- [WHAT THE TASK REQUIRES]
Of the lines in the listing below, count those containing "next". Provide the count and nothing else.

- [EXTRACTED DATA]

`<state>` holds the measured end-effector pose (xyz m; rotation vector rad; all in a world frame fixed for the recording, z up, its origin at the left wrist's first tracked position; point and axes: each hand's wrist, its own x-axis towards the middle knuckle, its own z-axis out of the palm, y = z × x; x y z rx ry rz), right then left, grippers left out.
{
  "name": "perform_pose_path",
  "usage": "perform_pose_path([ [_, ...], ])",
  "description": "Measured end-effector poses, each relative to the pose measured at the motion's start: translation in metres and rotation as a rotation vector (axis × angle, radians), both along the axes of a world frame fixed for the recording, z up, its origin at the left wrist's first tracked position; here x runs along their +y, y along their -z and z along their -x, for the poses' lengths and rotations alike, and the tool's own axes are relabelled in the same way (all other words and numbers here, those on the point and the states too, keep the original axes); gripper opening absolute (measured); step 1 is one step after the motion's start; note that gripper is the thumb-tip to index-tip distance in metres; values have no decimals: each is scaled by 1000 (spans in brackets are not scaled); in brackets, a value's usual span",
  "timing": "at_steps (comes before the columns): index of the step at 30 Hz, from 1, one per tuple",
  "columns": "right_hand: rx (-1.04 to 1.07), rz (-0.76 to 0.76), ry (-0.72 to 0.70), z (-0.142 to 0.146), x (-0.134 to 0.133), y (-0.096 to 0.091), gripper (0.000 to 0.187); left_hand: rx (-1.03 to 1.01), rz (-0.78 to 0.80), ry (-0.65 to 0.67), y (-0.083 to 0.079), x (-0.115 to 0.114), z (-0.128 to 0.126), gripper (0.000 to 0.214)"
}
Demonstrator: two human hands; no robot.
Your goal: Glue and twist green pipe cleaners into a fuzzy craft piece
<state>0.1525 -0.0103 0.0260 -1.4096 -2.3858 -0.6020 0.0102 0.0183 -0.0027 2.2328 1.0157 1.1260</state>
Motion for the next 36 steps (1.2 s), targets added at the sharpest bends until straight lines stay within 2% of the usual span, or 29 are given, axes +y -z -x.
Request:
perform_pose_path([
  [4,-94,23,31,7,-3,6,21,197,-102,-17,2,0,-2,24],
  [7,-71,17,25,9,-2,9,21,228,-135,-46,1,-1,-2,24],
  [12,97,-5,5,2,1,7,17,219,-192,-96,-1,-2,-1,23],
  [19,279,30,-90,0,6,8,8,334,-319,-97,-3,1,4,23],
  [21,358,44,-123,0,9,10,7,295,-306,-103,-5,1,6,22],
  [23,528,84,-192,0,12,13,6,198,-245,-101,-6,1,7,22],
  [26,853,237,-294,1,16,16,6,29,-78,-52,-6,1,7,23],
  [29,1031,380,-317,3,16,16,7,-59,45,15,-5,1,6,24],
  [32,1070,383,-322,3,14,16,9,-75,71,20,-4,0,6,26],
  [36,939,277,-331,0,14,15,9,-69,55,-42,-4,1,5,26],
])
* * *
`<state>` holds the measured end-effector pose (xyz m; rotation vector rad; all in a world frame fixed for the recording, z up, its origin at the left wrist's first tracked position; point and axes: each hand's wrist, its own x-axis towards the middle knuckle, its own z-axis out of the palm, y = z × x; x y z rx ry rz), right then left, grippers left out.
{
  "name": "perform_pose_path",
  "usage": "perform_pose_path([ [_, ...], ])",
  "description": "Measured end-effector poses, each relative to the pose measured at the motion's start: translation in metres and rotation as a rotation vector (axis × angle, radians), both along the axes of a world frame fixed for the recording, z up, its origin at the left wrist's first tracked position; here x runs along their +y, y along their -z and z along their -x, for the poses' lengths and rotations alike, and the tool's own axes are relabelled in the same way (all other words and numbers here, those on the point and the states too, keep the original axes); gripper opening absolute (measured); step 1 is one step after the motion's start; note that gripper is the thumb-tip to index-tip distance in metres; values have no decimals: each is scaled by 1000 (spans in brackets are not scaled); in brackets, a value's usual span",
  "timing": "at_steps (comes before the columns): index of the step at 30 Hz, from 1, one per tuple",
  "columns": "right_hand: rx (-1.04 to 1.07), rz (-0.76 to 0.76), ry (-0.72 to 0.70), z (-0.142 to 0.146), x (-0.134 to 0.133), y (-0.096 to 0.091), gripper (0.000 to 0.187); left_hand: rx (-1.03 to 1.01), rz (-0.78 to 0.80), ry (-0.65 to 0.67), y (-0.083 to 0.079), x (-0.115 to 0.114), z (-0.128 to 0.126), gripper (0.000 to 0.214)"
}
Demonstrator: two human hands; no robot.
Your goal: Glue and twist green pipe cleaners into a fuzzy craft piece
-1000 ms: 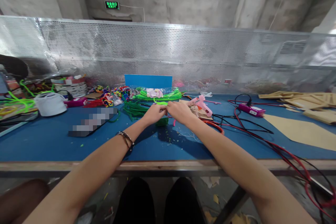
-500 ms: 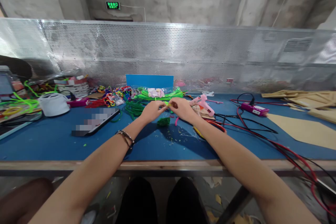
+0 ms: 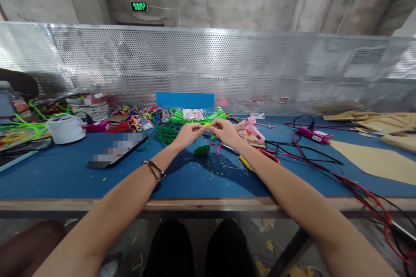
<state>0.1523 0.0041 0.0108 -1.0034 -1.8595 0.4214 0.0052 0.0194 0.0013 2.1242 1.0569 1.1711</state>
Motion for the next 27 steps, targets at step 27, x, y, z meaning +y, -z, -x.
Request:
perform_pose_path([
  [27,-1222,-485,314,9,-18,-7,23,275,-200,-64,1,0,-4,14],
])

- [EXERCISE RESPONSE]
2